An Achieving a Better Life Experience (ABLE) account allows people with disabilities to save and earn tax-free money without impacting their eligibility for government benefits. Generally, anyone who has qualified for disability benefits before the age of 26 will qualify for an ABLE account. Your child may still qualify for an account if they meet the criteria for any of these benefits, but do not currently receive them. Further, they can be older than 26 when opening an ABLE account, as long as the onset of their disability occurred before the age of 26.

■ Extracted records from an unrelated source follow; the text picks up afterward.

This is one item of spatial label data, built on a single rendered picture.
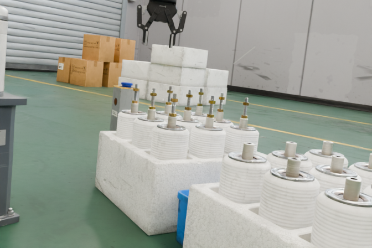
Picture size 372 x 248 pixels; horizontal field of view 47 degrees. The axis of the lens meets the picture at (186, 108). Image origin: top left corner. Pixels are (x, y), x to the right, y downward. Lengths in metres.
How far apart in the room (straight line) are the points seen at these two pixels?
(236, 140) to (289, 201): 0.50
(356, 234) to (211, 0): 6.90
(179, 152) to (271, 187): 0.39
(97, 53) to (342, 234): 4.57
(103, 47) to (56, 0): 2.20
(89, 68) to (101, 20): 2.77
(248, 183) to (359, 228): 0.24
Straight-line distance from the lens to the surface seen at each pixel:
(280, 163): 0.88
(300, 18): 6.58
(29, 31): 6.84
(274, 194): 0.73
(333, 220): 0.66
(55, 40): 7.11
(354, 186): 0.68
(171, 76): 3.96
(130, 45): 5.40
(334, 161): 0.84
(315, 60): 6.42
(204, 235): 0.85
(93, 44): 5.12
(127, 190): 1.16
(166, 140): 1.05
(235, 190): 0.81
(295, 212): 0.73
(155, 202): 1.04
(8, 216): 1.12
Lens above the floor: 0.43
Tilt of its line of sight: 7 degrees down
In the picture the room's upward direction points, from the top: 6 degrees clockwise

You can help your child set up and manage this account, or they can do so on their own. Anyone can contribute to the account with post-tax dollars, but $15,000 is the maximum yearly contribution. The funds from an ABLE account can be used for a variety of purposes, including education, housing, healthcare, and basic living expenses.

ABLE accounts aren’t inherently better for your child than an SNT. It all depends on your child’s needs and your financial situation. If your child is able to manage their own finances, an ABLE account may be the right choice, as they can open and hold the account on their own. If your child needs more structure or is unable to look after their own finances, an SNT is likely a better option for them, as the trustee is legally obligated to protect and distribute the funds of the trust.

Life Insurance Policies

Life insurance is a vital tool for estate planning, but it can be particularly useful when preparing for the future of your child. With the payout of a life insurance policy, you can take comfort in the fact that your child will have some support even after you’re gone.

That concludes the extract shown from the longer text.